Exercise details: Please return all of the material exactly, with no line missing.

-- Opening Marker --

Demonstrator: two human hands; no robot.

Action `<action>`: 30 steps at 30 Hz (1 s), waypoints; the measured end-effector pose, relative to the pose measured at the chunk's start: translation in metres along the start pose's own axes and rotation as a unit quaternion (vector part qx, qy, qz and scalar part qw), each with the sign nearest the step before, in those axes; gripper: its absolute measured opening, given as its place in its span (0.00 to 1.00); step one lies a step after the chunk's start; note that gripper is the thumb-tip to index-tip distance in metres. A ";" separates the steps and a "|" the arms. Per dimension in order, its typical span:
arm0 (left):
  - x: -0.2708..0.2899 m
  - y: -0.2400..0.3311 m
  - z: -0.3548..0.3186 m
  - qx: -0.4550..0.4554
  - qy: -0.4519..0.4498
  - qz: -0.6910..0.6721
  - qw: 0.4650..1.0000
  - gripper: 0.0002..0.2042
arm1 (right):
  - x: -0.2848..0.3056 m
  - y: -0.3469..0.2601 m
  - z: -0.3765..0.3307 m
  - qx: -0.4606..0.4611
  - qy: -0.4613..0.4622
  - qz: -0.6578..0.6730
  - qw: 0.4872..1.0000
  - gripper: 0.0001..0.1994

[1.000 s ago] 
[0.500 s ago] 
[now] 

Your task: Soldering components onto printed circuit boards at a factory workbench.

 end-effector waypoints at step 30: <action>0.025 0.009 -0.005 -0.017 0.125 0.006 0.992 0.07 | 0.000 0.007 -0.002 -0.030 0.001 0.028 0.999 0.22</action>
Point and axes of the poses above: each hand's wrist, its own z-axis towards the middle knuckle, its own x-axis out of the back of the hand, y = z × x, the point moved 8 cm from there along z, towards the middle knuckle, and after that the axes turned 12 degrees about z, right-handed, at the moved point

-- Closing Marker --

Exercise output:
Demonstrator: two human hands; no robot.

Action `<action>`: 30 steps at 30 Hz (1 s), waypoints; the measured end-effector pose, relative to the pose measured at the chunk's start: translation in metres along the start pose's own axes and rotation as a unit quaternion (vector part qx, qy, qz and scalar part qw), each with the sign nearest the step before, in those axes; gripper: its absolute measured opening, given as its place in its span (0.00 to 1.00); step one lies a step after the chunk's start; note that gripper is the thumb-tip to index-tip distance in metres. A ";" separates the steps and a "|" the arms. Per dimension in order, its typical span:
arm0 (left):
  - x: -0.2708..0.2899 m
  - y: -0.2400..0.3311 m
  - z: -0.3548..0.3186 m
  - qx: -0.4550..0.4554
  - qy: -0.4519..0.4498
  - qz: -0.6910..0.6721
  - qw: 0.4650..1.0000
  - gripper: 0.0002..0.2042
arm1 (right):
  - x: -0.2848..0.3056 m
  - y: -0.3469..0.2601 m
  - z: -0.3765..0.3307 m
  - qx: -0.4606..0.4611
  - qy: -0.4613..0.4622
  - qz: -0.6578..0.6730
  - qw: 0.4872..1.0000
  - gripper: 0.0001..0.1994

[1.000 s ago] 
[0.500 s ago] 
[now] 

Your task: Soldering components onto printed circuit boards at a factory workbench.

 end-effector waypoints at step 30: <action>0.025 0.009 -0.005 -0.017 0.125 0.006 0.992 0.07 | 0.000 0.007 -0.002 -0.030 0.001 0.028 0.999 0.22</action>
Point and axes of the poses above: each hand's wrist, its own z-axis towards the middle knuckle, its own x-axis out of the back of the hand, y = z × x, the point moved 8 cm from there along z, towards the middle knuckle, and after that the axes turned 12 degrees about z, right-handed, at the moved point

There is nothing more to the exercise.